L'unico modo per sottrarsi a questa disperazione è affrontare l'ultimo viaggio. Uno dei blocchi di partenza è Zuara, un porto 75 chilometri ad ovest di Tripoli, centro della tratta di uomini. Per capirlo basta avvicinarsi alla città. Parcheggiate nel piazzale di un cantiere marino ci sono le carene in costruzione dei barconi usati per raggiungere Lampedusa. «Ufficialmente vengono costruite per la pesca, ma ormai il principale mercato è la tratta degli umani. Vengono registrati in Tunisia e poi riportati qui per usarli nella tratta degli immigrati», spiega un ufficiale di polizia di Zuara che si rifiuta di dare il proprio nome, ma si lamenta di non avere né mezzi, né strutture per fermare il traffico. «La spiaggia da cui partono la conosciamo tutti, è quella di cinque chilometri a ovest dalla città. Voi italiani invece di spendere tanti soldi con le vostre navi dovreste darci un paio di elicotteri e di barche. Poi i clandestini ve li fermiamo noi», assicura l'ufficiale. Da quella spiaggia partiranno tra qualche settimana o mese anche Ibrahim, Omar e tutti gli altri ospiti dei lager dormitorio di Shura Ashuk. Ma a differenza di un tempo quel viaggio non fa più paura.
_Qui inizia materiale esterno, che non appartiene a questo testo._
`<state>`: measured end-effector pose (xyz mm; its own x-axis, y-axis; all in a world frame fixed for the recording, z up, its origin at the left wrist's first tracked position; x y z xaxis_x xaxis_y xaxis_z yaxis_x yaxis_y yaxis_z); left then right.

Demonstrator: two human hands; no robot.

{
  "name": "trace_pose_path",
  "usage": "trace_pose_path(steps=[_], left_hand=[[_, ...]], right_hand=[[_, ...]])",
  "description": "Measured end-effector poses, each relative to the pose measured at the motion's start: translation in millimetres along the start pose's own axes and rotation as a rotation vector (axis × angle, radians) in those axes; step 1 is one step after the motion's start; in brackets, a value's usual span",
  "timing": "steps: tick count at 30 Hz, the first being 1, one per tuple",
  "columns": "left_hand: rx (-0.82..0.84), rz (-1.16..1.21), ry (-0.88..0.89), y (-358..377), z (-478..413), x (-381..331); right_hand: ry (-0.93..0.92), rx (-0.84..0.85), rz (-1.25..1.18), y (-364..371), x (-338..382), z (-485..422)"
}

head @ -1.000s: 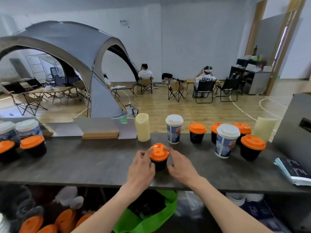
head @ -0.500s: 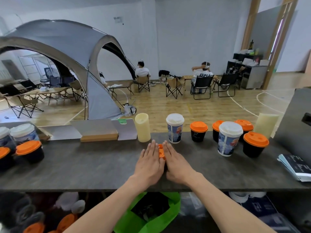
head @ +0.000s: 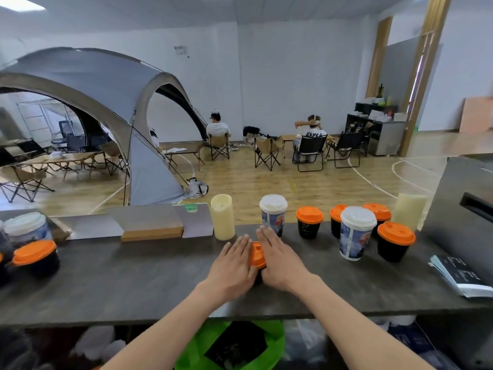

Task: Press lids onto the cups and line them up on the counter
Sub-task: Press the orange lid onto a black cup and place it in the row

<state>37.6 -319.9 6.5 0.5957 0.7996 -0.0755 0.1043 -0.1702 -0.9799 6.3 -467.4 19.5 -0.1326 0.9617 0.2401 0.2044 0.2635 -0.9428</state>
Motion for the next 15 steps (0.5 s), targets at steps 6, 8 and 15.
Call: trace_pose_path(steps=[6,8,15], left_hand=[[0.014,-0.008,0.01,5.7,1.7,-4.6],[0.032,-0.018,0.02,4.4,1.9,-3.5],[0.027,-0.098,0.038,-5.9,-5.1,23.0]], right_hand=[[-0.011,0.071,-0.021,21.6,-3.8,6.5],[0.001,0.05,-0.012,23.4,-3.1,6.0],[0.063,-0.179,0.157,16.2,5.4,22.4]])
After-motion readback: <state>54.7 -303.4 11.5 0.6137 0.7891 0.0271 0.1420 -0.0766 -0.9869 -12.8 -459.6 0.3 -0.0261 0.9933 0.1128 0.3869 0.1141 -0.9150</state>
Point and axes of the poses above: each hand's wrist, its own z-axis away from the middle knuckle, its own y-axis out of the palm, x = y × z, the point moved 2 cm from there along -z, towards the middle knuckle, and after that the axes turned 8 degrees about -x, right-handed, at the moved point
«Una volta era rischioso, moriva tanta gente, ma ora non è più così: il vostro governo e la vostra marina ci aiutano - spiega Ibrahim. I nostri compagni quelli già partiti ce lo ripetono sempre, basta chiamare un numero di telefono e l'Italia manda le barche a salvarci. Per questo non abbiamo più paura. Aspettiamo solo di trovar i soldi per partire».